I pulled into the next 7-11, and we both went inside. A former shelter social worker once left a client alone inside her car, which was subsequently stolen, and she never heard the end of it. And you don’t just hand a client money if you want them to stick with the plan. We drew some attention as Brenda stayed on my heels and glared at any would-be interlopers until the purchase was complete. Treating Brenda to the cigarettes was an anomaly I would leave out of my case notes. It would not be the correct answer in the Connecticut licensing exam for Social Workers, but those licensing board members didn’t have to transport a passenger with unmedicated schizophrenia through heavy traffic.
Brenda tore open the pack and shakily lit her cigarette, seeming to calm immediately after her first drag. Before smoke-free policies, clouds of second-hand toxic chemicals hung in psychiatric wards. Some argued that smoking was self-medication, not just the nicotine but also the meditation-like ritual of stopping to focus on your breath. These days, most inpatients are issued nicotine patches.

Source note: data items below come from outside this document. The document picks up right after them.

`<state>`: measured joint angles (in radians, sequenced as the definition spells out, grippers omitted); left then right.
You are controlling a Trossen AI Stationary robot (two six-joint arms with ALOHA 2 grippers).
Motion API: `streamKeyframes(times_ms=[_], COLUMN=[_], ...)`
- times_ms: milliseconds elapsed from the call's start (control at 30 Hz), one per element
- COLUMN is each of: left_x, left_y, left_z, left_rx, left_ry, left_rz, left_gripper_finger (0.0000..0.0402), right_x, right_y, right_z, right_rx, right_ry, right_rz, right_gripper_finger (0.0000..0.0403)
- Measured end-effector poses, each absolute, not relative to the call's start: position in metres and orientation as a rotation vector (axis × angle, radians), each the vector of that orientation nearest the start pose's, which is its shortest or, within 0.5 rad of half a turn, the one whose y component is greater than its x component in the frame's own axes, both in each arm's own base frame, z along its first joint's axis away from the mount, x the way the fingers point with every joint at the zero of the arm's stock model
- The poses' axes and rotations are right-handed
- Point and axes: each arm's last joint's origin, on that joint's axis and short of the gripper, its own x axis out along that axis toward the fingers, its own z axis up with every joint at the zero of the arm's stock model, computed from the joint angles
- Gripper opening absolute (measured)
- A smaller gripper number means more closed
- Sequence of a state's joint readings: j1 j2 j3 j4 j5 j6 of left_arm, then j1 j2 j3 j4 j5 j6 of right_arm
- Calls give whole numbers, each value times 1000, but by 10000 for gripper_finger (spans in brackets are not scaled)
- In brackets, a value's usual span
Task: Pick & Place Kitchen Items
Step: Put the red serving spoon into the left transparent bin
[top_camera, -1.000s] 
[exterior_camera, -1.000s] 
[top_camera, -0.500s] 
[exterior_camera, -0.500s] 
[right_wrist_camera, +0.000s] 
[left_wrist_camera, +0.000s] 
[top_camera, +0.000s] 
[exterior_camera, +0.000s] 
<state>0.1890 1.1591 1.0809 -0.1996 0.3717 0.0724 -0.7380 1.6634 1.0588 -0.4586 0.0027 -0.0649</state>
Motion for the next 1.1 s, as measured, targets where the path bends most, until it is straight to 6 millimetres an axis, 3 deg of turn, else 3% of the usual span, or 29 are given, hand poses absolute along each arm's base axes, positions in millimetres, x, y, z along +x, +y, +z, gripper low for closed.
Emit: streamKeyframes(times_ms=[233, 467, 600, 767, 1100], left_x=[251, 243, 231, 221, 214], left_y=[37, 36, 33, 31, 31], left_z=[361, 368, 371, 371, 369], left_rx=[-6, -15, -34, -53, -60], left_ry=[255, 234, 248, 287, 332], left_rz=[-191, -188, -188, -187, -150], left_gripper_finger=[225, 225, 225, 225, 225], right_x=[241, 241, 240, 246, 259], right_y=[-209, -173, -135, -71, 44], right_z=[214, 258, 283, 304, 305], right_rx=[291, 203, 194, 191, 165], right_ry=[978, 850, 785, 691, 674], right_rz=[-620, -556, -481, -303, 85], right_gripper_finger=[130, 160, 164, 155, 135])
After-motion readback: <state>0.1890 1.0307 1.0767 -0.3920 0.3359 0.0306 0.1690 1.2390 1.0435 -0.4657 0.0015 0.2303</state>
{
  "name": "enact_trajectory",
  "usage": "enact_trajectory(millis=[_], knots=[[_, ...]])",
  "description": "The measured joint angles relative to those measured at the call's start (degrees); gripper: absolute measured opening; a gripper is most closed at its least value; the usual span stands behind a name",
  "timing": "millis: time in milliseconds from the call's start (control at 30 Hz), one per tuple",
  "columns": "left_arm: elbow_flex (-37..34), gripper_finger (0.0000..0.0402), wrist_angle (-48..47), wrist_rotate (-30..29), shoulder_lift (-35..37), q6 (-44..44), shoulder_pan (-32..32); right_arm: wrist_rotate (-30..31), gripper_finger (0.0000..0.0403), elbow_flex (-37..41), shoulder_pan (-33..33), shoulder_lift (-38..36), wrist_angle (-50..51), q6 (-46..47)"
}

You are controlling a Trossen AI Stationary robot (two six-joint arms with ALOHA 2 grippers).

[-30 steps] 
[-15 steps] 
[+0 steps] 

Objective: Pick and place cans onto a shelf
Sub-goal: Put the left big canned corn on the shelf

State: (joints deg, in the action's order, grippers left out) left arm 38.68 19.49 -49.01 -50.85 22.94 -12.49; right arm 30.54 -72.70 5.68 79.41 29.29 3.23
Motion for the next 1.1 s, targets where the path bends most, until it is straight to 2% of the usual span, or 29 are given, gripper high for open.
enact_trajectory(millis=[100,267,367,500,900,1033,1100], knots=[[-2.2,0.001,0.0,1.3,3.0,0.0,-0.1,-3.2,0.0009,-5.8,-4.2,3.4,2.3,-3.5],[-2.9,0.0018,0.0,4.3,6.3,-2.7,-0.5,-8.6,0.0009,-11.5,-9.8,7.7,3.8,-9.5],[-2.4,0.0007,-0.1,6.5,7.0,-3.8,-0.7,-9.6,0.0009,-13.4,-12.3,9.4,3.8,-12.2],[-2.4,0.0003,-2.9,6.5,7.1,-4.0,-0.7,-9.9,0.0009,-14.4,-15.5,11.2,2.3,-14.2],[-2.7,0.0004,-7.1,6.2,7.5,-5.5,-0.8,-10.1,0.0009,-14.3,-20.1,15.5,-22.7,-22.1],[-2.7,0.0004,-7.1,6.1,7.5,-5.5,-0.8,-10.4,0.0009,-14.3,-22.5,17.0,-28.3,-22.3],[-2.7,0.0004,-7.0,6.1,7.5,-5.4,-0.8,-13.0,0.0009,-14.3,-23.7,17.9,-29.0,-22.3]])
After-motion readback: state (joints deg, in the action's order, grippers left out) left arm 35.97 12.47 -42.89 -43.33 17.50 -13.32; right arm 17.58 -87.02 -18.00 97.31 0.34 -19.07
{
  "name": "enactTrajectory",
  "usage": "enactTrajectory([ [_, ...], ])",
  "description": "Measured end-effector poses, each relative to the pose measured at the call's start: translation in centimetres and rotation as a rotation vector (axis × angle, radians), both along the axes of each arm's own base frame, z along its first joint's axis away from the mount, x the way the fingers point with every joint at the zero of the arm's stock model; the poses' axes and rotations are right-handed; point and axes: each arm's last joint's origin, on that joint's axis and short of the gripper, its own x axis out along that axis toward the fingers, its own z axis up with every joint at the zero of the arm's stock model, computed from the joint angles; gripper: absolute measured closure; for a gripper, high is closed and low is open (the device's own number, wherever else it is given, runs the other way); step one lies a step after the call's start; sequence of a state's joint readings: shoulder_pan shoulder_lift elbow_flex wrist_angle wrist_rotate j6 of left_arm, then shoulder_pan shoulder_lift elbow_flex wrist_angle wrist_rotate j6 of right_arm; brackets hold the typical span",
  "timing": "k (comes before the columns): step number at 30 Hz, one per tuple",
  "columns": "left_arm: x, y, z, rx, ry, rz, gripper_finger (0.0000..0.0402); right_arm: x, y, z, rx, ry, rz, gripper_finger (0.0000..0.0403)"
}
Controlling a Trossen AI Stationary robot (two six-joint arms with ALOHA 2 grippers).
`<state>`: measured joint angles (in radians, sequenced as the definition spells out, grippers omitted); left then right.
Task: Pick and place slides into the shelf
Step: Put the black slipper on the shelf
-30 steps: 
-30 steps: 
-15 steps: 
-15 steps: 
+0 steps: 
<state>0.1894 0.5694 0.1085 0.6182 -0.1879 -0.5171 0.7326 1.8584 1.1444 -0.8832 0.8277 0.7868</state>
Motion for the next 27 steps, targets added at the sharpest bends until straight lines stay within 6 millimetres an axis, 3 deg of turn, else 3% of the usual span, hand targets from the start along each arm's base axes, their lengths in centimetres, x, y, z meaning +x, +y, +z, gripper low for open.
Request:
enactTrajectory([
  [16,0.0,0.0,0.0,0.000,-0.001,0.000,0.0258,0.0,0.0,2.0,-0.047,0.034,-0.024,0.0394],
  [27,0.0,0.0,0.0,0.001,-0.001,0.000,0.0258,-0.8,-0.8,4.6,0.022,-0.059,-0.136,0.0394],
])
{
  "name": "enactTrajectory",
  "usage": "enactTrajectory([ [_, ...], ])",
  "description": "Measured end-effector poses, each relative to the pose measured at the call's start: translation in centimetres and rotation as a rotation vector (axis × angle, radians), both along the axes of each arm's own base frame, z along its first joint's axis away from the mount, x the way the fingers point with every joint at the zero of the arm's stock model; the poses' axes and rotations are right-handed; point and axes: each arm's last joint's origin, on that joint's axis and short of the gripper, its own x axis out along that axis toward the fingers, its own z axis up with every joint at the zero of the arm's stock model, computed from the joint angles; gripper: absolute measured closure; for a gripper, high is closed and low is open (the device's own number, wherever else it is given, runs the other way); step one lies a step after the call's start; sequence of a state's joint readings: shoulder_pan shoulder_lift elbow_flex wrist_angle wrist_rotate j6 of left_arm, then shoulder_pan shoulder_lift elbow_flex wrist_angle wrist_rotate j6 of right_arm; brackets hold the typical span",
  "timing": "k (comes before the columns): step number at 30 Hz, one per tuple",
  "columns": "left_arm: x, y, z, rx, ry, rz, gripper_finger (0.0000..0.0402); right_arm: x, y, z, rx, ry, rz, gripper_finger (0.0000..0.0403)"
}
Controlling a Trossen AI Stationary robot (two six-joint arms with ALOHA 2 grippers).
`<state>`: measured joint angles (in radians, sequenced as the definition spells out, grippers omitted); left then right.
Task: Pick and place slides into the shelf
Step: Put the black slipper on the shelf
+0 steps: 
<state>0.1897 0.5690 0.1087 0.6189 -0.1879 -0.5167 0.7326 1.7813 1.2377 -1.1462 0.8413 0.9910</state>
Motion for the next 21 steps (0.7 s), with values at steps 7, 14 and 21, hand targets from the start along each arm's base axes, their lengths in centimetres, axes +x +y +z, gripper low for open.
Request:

After driving for a few minutes in silence, Brenda said, “They think I’m crazy, but it wasn’t me. It was, it was, you know, them. They said I have no core. I have a core; they just can’t see it. They want to be my core, but I won’t let them.”
I wished I could grasp this fleeting opportunity. I wanted to understand what she meant by her core and who she thought wanted to take it from her, but I could not afford to rev her up again in this confined moving space. I just nodded and murmured, keeping my eyes on the road.
“I just want a real life, you know? Not this one; this is not the one for me.”
As we neared the shelter, the traffic slowed to stop-and-go. Brenda stared out the window. This neighborhood was urban, rundown, and gray on this December day. But pops of color and chatter from free-moving people going about their day gave it life
Did Brenda have a sixth sense that her dream of escape would be over in the morning? If so, she did not fight it.
Our lives briefly crossed thirty years ago, and I don’t know what happened to her after our paths diverged. Yet, whenever I hear, Don’t Dream It’s Over, or its re-released versions, I stop, dead in my tracks, haunted by the memory of Brenda singing an ode to a different life.
The End.
This is a work of fiction. Names, characters, places, and events are either the product of the author’s imagination or used fictitiously. Any resemblance to actual persons, living or dead, or actual events is purely coincidental.